08-008

 

An Expensive Call

 

On the way home, I made a mistake, though I confess it wasn't all my fault. Why did no one inform me that there is no longer such a duck as a public telephone booth? How's a person to call his wife? Or worse, his broker? Why, the public phone is as much a part of American life as pocket lint.

 

Has someone walked off with them? This is New York where, granted, thieves occasionally make a good haul, but how in the world can even the best of them get away with hiding an entire telephone booth? Would one strap it to one's back with the belt from one's trousers? Never mind. I don't really expect you to have the answer.

 

I walked all over the city for an hour and found none. Then, as luck and two martinis would have it, I spied one hanging off the outside wall of a crowded delicatessen in a strange part of town. For a moment, I felt like T.E. Lawrence looking at a desert mirage. Alas, the phone failed to operate, possibly due to the curly cord being disconnected, rendering the phone as useless as a boiled shirt on an aardvark. Even worse, the handset smelled as foul as the Fulton Fish Market during a Teamsters' Strike.

 

Entering the delicatessen hat in hand, I inquired as to the whereabouts of a public telephone with a cord that was affixed as tightly as the day it was born. The kind counterman, I believe his name tag said Harry on it, directed me to a bank around the corner which he believed would have to have a telephone for public use. I immediately repaired to the bank and inquired.

 

"Yes," said the assistant manager in a manner I thought rather snippy, "We certainly do have a phone as you can see right here on my desk.
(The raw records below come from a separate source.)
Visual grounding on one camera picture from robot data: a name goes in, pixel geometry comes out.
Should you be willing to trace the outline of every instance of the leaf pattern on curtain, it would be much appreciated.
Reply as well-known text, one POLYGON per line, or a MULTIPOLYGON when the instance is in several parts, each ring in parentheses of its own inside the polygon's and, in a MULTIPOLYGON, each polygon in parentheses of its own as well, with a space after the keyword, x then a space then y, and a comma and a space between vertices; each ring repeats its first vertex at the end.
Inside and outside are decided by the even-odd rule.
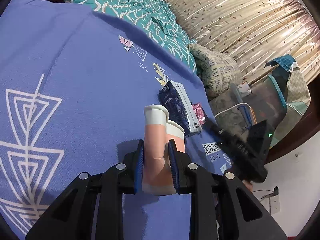
POLYGON ((285 54, 310 83, 319 70, 319 28, 297 0, 167 0, 191 39, 237 61, 250 84, 285 54))

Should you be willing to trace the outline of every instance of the turquoise comforter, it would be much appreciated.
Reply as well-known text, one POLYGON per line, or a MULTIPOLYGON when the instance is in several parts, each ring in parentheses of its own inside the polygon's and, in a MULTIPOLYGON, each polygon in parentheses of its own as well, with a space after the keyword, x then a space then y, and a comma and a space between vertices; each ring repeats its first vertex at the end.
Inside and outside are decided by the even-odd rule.
POLYGON ((193 72, 196 62, 188 44, 194 43, 162 0, 65 0, 65 2, 90 5, 92 10, 120 17, 142 28, 147 35, 175 57, 183 61, 193 72))

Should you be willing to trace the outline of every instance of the striped curtain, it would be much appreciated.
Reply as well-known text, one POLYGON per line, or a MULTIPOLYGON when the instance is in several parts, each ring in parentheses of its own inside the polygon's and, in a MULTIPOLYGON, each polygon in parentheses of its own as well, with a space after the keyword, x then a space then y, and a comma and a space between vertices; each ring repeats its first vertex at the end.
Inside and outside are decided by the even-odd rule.
POLYGON ((309 84, 320 72, 319 28, 297 0, 167 0, 190 38, 237 61, 255 83, 265 63, 292 55, 309 84))

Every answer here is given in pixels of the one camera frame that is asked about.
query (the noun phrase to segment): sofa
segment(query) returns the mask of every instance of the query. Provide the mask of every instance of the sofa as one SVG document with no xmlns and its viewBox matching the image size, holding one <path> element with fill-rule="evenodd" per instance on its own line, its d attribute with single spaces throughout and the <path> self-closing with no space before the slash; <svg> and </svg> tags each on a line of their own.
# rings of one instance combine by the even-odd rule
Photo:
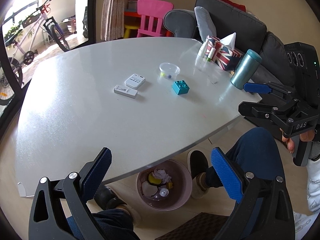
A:
<svg viewBox="0 0 320 240">
<path fill-rule="evenodd" d="M 252 14 L 241 11 L 220 0 L 196 0 L 195 7 L 207 9 L 217 30 L 217 37 L 224 38 L 236 32 L 235 47 L 243 52 L 252 49 L 261 58 L 261 65 L 252 77 L 255 83 L 268 81 L 287 86 L 294 85 L 294 72 L 290 68 L 284 45 L 267 26 Z M 174 9 L 164 17 L 164 26 L 174 33 L 175 37 L 191 38 L 201 41 L 194 11 Z M 262 103 L 281 106 L 284 103 L 270 95 L 260 95 Z M 274 137 L 280 139 L 279 128 L 268 120 L 249 118 L 258 126 L 268 129 Z"/>
</svg>

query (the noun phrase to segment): thermos bottle
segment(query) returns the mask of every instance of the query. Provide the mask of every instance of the thermos bottle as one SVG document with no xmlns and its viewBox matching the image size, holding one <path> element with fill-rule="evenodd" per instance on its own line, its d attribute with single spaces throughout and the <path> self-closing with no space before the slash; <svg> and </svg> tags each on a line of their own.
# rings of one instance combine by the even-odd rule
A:
<svg viewBox="0 0 320 240">
<path fill-rule="evenodd" d="M 246 84 L 253 76 L 261 61 L 262 58 L 258 53 L 256 53 L 252 49 L 248 49 L 247 53 L 238 63 L 235 73 L 231 78 L 231 83 L 236 88 L 243 89 L 243 85 Z"/>
</svg>

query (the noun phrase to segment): hand
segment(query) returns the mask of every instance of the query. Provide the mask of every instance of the hand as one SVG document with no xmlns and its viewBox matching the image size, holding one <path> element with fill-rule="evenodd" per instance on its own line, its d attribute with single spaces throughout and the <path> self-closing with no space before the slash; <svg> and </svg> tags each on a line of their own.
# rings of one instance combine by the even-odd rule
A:
<svg viewBox="0 0 320 240">
<path fill-rule="evenodd" d="M 313 138 L 315 137 L 315 131 L 314 130 L 309 130 L 305 133 L 300 134 L 300 140 L 303 142 L 311 142 Z M 294 142 L 292 141 L 291 138 L 285 138 L 282 135 L 282 141 L 287 143 L 287 149 L 290 151 L 290 153 L 294 152 Z"/>
</svg>

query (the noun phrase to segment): floor
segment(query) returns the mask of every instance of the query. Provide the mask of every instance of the floor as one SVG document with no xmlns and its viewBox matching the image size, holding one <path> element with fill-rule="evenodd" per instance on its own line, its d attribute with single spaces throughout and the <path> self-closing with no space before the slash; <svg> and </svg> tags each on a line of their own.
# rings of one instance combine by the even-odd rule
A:
<svg viewBox="0 0 320 240">
<path fill-rule="evenodd" d="M 71 34 L 66 37 L 66 41 L 69 44 L 70 49 L 84 43 L 88 39 L 84 38 L 82 34 Z M 38 55 L 35 56 L 33 62 L 30 65 L 25 65 L 22 69 L 23 82 L 26 84 L 31 80 L 33 73 L 40 62 L 63 53 L 62 49 L 59 48 L 58 44 L 51 41 L 50 44 L 43 44 L 37 48 Z"/>
<path fill-rule="evenodd" d="M 0 144 L 0 206 L 16 232 L 23 240 L 26 240 L 28 239 L 28 219 L 32 199 L 19 197 L 15 179 L 14 161 L 18 119 L 19 114 L 13 119 Z M 219 139 L 219 143 L 212 144 L 207 139 L 194 148 L 203 151 L 209 159 L 212 148 L 219 146 L 224 152 L 227 152 L 242 134 L 253 127 L 254 125 L 248 121 L 241 120 Z M 296 167 L 285 146 L 279 141 L 276 143 L 284 165 L 293 209 L 300 213 L 310 214 L 306 200 L 307 170 Z M 187 154 L 188 152 L 184 152 L 175 159 L 187 165 Z M 138 199 L 135 177 L 136 175 L 133 175 L 113 182 L 111 186 L 124 201 L 141 214 L 142 224 L 134 229 L 141 240 L 155 239 L 177 228 L 200 212 L 229 215 L 234 206 L 234 201 L 228 198 L 224 188 L 211 188 L 204 198 L 200 200 L 190 198 L 185 205 L 175 211 L 155 212 L 144 206 Z M 101 210 L 92 200 L 88 202 L 88 206 L 91 212 Z M 66 215 L 69 216 L 70 211 L 65 201 L 63 201 L 63 207 Z"/>
</svg>

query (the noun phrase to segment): stroller
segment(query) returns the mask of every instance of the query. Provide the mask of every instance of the stroller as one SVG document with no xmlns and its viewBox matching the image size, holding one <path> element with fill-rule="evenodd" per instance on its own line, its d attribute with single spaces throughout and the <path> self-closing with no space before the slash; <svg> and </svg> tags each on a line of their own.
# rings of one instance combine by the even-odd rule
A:
<svg viewBox="0 0 320 240">
<path fill-rule="evenodd" d="M 87 39 L 88 38 L 88 7 L 85 7 L 84 10 L 84 17 L 83 17 L 83 36 Z"/>
</svg>

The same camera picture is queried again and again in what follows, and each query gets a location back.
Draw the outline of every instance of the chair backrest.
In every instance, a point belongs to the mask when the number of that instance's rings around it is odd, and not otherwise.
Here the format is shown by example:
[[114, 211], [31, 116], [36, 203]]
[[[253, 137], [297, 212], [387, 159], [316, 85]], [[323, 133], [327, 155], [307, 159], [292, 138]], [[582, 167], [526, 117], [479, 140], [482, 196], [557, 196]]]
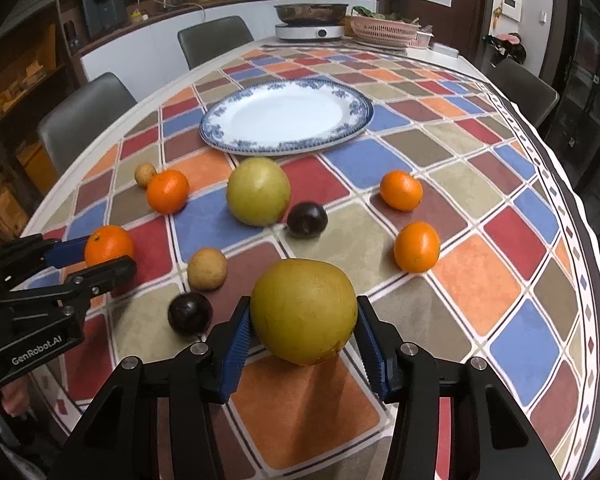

However, it is solely for the use of bank customers." My response must not have been very persuasive, as said assistant manager glared at me in a most unsympathetic way, much as one would glare at one's doorman if he just stood there without opening the door.

 

Therefore, despite me not living anywhere near the neighborhood in which I found myself, I was nonetheless forced to open a checking account for their minimum deposit of $300.

 

I must tell you that, generally, I take my share of hits like a gent, but this is more than one can bear. Where's the public telephone booth, that musty green box with the stamped tin walls that one could fiddle with while waiting for one's party to answer? Those booths may not have smelled like an English garden, but what do you expect? The phone call only cost a nickel.